• **Data for this task**:

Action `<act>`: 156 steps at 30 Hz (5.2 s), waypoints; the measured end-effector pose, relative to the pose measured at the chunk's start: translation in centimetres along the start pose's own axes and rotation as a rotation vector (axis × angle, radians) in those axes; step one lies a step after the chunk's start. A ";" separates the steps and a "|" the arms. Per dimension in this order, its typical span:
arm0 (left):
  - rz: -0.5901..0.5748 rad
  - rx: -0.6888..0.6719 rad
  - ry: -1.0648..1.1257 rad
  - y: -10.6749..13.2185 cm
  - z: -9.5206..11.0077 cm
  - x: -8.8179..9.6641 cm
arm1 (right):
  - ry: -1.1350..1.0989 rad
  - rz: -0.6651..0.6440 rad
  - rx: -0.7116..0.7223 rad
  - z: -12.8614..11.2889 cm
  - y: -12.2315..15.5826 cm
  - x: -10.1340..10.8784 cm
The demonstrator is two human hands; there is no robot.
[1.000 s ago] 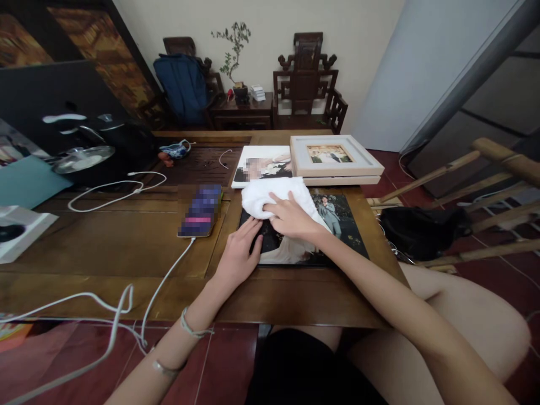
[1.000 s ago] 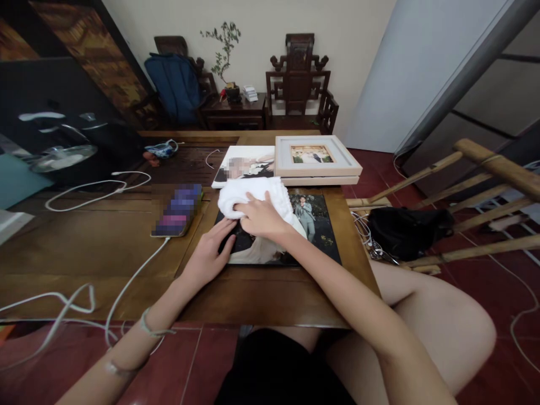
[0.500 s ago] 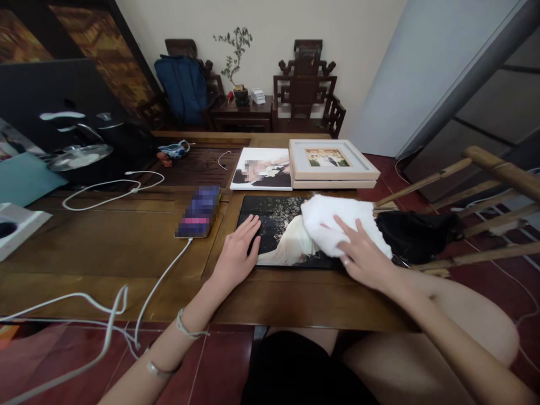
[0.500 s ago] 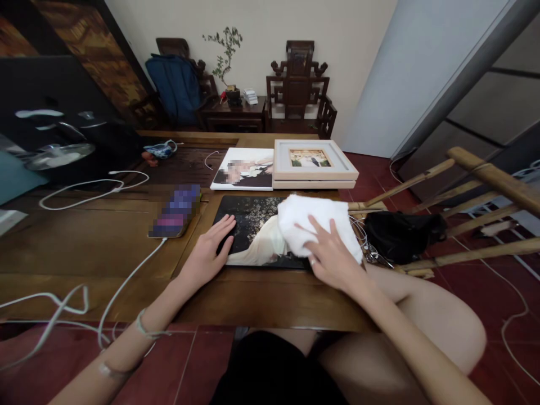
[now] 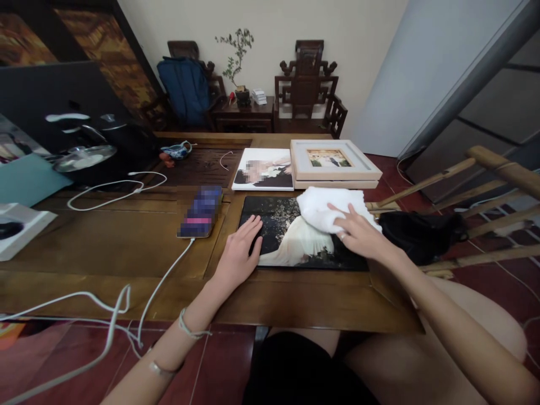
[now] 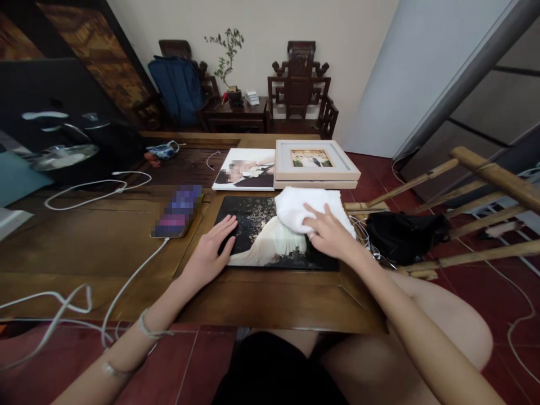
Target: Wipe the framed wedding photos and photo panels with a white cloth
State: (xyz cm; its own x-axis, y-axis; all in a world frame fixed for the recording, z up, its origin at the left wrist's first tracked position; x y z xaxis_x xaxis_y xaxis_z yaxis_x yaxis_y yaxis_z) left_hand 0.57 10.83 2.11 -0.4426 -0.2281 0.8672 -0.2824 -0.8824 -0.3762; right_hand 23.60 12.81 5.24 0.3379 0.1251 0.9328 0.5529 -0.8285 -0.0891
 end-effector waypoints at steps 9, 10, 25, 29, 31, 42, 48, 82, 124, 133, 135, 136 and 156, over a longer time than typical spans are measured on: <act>-0.017 0.013 0.002 -0.1 0.1 0.1 | 0.046 0.038 -0.013 0.2 -0.1 -0.4; -0.013 0.012 0.003 -0.1 0.1 0.1 | 0.043 0.034 0.006 -0.8 1.2 -0.7; -0.010 0.017 0.021 0.0 -0.1 0.0 | -0.034 -0.018 0.057 -2.9 3.1 -0.6; 0.007 0.001 0.026 0.1 0.0 0.1 | -0.004 0.006 0.020 0.3 -1.7 0.3; 0.009 0.001 0.021 0.1 0.0 0.1 | 0.014 0.001 0.005 0.8 -3.0 0.3; -0.006 0.012 0.007 0.1 -0.1 -0.1 | -0.010 -0.119 0.125 -9.1 6.9 -3.4; -0.009 0.011 -0.006 0.1 0.0 -0.1 | -0.084 -0.180 0.136 -9.8 6.3 -3.3; 0.013 0.050 0.012 0.3 -0.3 0.0 | -0.055 -0.016 -0.019 -5.7 -7.9 -2.3; -0.020 0.072 0.065 0.1 -0.4 0.6 | -0.175 -0.175 0.158 -11.4 2.9 -3.6; -0.029 0.055 -0.028 -0.1 -0.2 0.0 | -0.059 0.024 -0.059 -5.1 -3.0 -1.9; 0.006 0.037 -0.009 -0.2 -0.2 0.2 | -0.082 0.040 -0.045 -5.9 -6.3 -2.4; 0.028 0.025 0.001 -0.2 -0.2 0.3 | -0.096 0.048 -0.042 -6.4 -7.9 -2.7; 0.085 0.020 0.016 0.0 -0.4 0.2 | -0.006 0.106 -0.043 -0.3 2.3 -0.6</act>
State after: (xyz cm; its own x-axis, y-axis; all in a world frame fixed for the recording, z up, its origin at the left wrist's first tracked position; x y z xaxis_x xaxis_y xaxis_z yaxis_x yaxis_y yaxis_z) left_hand 0.14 10.94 2.15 -0.4777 -0.2965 0.8270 -0.2261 -0.8681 -0.4418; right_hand 24.43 10.68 4.54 0.3974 0.0386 0.9168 0.4806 -0.8599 -0.1721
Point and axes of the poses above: each hand's wrist, its own y-axis away from the middle knuckle, its own x-axis out of the back of the hand, z = x × y, the point moved 9 cm from there along -y, towards the middle knuckle, and after that the axes turned 10 degrees about -y, right-handed, at the moved point
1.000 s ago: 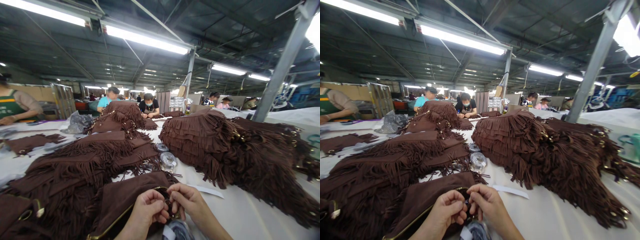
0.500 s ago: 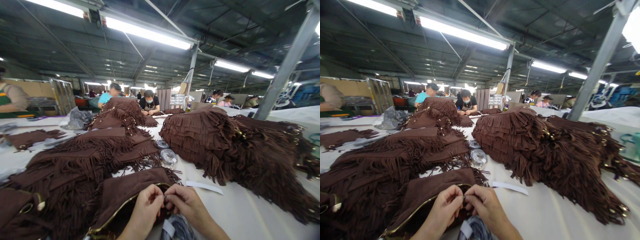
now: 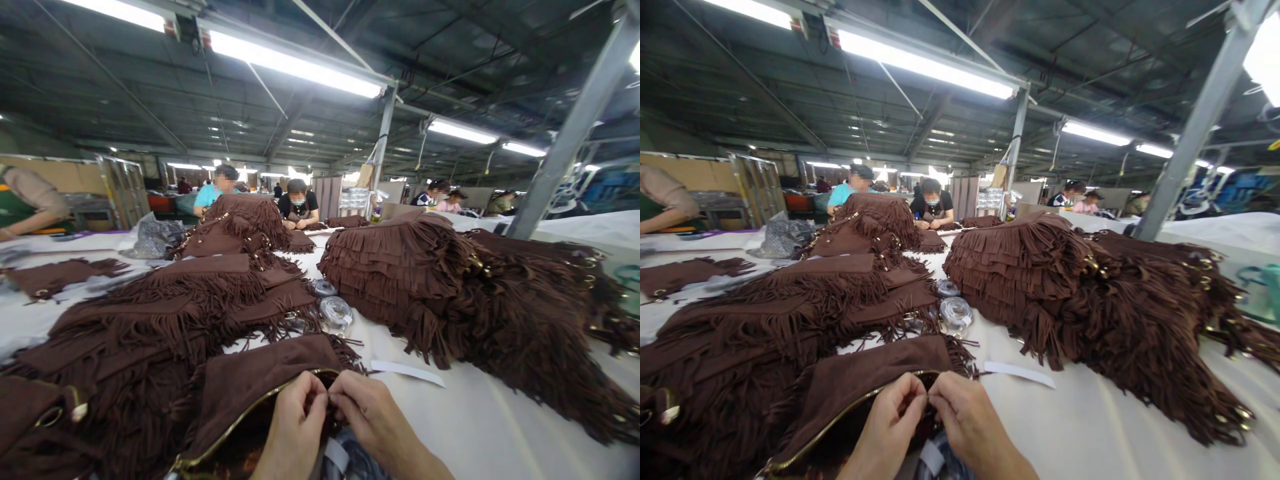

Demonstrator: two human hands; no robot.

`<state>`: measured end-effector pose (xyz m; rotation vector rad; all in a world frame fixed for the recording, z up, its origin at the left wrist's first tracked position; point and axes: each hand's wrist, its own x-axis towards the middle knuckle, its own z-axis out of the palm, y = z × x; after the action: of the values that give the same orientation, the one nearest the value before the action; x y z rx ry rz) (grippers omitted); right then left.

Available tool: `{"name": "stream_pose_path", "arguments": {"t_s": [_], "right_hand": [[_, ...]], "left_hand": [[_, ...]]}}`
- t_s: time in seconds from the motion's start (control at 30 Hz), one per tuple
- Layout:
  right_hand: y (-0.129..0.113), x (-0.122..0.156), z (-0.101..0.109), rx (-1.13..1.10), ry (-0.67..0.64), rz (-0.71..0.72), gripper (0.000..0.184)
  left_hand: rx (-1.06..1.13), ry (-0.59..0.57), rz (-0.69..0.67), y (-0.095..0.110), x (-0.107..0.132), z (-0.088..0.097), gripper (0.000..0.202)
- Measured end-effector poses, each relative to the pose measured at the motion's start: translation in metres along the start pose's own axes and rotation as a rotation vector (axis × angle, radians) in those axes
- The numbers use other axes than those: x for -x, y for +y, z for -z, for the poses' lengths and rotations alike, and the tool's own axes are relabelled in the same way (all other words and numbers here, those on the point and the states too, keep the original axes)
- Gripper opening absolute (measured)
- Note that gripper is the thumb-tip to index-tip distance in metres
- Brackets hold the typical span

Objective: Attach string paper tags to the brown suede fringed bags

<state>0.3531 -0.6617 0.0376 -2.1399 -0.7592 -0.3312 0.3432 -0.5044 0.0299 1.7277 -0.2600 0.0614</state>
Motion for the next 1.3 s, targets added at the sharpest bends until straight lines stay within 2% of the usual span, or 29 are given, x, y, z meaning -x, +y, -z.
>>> {"name": "stream_pose_path", "arguments": {"t_s": [0.2, 0.3, 0.37, 0.43, 0.5, 0.57, 0.63, 0.7, 0.73, 0.8, 0.9, 0.97, 1.03, 1.13, 1.23, 1.3], "right_hand": [[0.001, -0.002, -0.006, 0.056, -0.007, -0.020, 0.024], [-0.008, -0.008, -0.001, 0.109, 0.001, -0.038, 0.024], [-0.021, -0.008, 0.007, 0.184, 0.014, -0.047, 0.023], [-0.036, -0.001, 0.017, 0.317, -0.047, -0.045, 0.022], [-0.045, 0.016, 0.025, 0.441, -0.202, -0.013, 0.016], [-0.041, 0.041, 0.023, 0.519, -0.358, 0.074, 0.005], [-0.023, 0.067, 0.012, 0.624, -0.376, 0.205, 0.024], [-0.001, 0.087, -0.002, 0.766, -0.280, 0.258, 0.033], [0.007, 0.092, -0.007, 0.779, -0.276, 0.269, 0.036], [0.013, 0.097, -0.010, 0.722, -0.288, 0.250, 0.034], [-0.008, 0.091, 0.006, 0.509, -0.331, 0.205, 0.018], [-0.031, 0.084, 0.017, 0.402, -0.378, 0.220, 0.016], [-0.051, 0.073, 0.017, 0.390, -0.408, 0.279, 0.018], [-0.069, 0.050, -0.011, 0.513, -0.364, 0.287, 0.020], [-0.069, 0.019, -0.057, 0.650, -0.179, -0.008, 0.019], [-0.063, 0.003, -0.085, 0.639, -0.189, -0.021, 0.034]], "left_hand": [[0.001, 0.071, -0.007, -0.002, -0.001, -0.003, 0.016], [0.028, 0.081, 0.023, 0.000, -0.007, -0.005, 0.016], [0.033, -0.006, 0.075, 0.009, -0.008, -0.003, 0.015], [-0.035, -0.165, 0.076, 0.026, -0.005, 0.005, 0.010], [-0.210, -0.306, -0.021, 0.045, 0.003, 0.018, 0.009], [-0.437, -0.369, -0.168, 0.059, 0.016, 0.036, 0.026], [-0.688, -0.353, -0.254, 0.059, 0.029, 0.056, 0.049], [-0.958, -0.291, -0.222, 0.046, 0.040, 0.074, 0.066], [-1.083, -0.264, -0.173, 0.037, 0.044, 0.083, 0.064], [-1.243, -0.234, -0.070, 0.023, 0.046, 0.096, 0.042], [-1.246, -0.171, -0.034, 0.023, 0.041, 0.106, 0.028], [-1.195, -0.094, -0.059, 0.037, 0.037, 0.108, 0.024], [-1.157, -0.052, -0.080, 0.056, 0.036, 0.105, 0.023], [-1.108, -0.058, -0.100, 0.077, 0.042, 0.097, 0.024], [-1.089, -0.103, -0.101, 0.082, 0.056, 0.087, 0.023], [-1.125, -0.142, -0.062, 0.073, 0.065, 0.083, 0.023]]}}
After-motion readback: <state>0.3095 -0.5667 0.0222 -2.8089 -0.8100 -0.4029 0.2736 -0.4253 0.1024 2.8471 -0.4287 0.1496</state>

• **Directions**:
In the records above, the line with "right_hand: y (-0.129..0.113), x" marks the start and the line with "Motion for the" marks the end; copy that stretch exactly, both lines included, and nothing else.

• **Task output**:
  right_hand: y (-0.129..0.113), x (-0.122..0.156), z (-0.101..0.109), rx (-1.13..1.10), ry (-0.67..0.64), rz (-0.71..0.72), gripper (0.000..0.184)
  left_hand: rx (-1.06..1.13), ry (-0.59..0.57), rz (-0.69..0.67), y (-0.095..0.110), x (-0.107..0.132), z (-0.088..0.097), gripper (0.000..0.202)
- Measured end-effector poses, each relative to the pose measured at the motion's start: translation in metres along the start pose's own axes and rotation as a rotation vector (axis × angle, radians) in those axes
- The numbers use other axes than those: x for -x, y for +y, z for -z, for the poses' lengths and rotations alike, and the tool's own axes are relabelled in the same way (all other words and numbers here, those on the point and the states too, keep the original axes)
- Gripper opening absolute (measured)
- Note that gripper is the thumb-tip to index-tip distance in metres
- Brackets hold the typical span

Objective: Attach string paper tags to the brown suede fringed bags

<state>0.3531 -0.6617 0.0376 -2.1399 -0.7592 -0.3312 0.3432 -0.5044 0.0299 1.7277 -0.2600 0.0614</state>
Motion for the next 1.3 s, targets added at the sharpest bends until straight lines stay within 2% of the usual span, or 29 are given, x, y, z meaning -x, +y, -z.

Nothing remains open in this exercise.